Please let me know if this answers your query?

[1]:

https://cloud.google.com/monitoring/alerts/#notification-latency

de...@danielcompton.net <de...@danielcompton.net> #3Apr 16, 2018 12:13PM

> And For uptime checks, Metric collection delay can be an average of four minutes, up to a maximum of 5 minutes and 30 seconds (from the end of the duration window)

This seems like a very long time. I would really like to see that time be reduced to something on the order of a handful of seconds, not 5 minutes, if possible? I don't think I've used any other monitoring solutions which have this much latency built-in, it is quite surprising as a user.

Message last modified on Apr 16, 2018 12:13PM

di...@google.com <di...@google.com> #4Apr 16, 2018 01:44PM

Product Engineering team is aware of this feature request. However, I don't have any ETA on the fix and implementation. Nevertheless, you may follow this thread for the future updates.
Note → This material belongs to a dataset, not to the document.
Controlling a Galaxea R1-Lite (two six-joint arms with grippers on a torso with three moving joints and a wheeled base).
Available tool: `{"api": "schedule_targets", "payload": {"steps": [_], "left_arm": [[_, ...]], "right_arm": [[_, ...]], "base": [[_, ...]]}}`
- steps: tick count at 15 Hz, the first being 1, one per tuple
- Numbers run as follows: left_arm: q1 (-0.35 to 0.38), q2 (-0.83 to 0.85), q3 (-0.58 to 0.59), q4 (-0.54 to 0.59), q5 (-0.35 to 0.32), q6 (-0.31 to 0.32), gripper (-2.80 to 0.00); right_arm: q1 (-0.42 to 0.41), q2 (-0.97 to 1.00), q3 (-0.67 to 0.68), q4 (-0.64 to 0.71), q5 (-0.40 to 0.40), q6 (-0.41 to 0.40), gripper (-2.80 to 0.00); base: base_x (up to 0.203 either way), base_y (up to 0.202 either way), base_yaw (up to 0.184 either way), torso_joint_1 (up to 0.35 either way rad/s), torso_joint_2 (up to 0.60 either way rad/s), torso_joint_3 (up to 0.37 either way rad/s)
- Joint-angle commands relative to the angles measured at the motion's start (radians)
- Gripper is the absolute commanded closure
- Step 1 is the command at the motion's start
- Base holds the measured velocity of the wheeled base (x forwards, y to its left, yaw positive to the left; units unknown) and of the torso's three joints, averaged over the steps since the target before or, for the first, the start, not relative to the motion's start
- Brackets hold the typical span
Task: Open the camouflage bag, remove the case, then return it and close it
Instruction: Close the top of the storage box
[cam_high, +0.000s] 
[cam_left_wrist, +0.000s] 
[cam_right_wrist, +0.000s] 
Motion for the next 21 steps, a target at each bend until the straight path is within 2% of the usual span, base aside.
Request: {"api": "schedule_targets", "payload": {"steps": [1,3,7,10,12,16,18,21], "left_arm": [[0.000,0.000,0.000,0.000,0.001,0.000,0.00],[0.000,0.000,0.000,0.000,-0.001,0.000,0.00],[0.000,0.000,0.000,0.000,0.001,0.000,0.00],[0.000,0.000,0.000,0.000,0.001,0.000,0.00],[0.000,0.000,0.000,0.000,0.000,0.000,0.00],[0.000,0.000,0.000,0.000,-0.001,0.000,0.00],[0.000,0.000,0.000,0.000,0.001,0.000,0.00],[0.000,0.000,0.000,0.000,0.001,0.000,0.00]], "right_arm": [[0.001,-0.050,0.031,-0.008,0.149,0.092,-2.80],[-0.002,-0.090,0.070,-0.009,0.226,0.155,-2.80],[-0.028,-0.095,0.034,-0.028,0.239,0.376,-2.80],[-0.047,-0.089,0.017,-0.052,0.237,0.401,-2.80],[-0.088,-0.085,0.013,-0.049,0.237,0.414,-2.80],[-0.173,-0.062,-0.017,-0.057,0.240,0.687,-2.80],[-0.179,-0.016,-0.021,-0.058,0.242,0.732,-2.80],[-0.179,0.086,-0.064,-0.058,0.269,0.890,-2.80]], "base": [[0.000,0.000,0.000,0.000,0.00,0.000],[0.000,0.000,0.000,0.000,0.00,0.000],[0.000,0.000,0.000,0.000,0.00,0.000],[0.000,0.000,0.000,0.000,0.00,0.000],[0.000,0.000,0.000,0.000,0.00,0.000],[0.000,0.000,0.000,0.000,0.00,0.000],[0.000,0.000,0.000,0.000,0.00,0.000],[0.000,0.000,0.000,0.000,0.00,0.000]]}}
di...@google.com <di...@google.com> Apr 18, 2018 04:37PM

Reassigned to gc...@google.com.

[Deleted User] <[Deleted User]> #5Mar 21, 2019 10:51AM

Any updates on this issue?

sa...@google.com <sa...@google.com> Aug 9, 2023 04:25AM

Reassigned to sa...@google.com.

sa...@google.com <sa...@google.com> #6Aug 9, 2023 12:28PM

Marked as fixed, reassigned to gc...@google.com.

Hello,

I’m pleased to inform you that our product engineering team has successfully resolved the reported issue. Please verify if the problem has been resolved from your end as well. If you encounter any further issues or have any additional concerns, please don't hesitate to create a new thread on the Issue Tracker, providing a detailed description of your issue.

I will now proceed to close this issue. If you have any other questions or need further assistance, please feel free to let us know.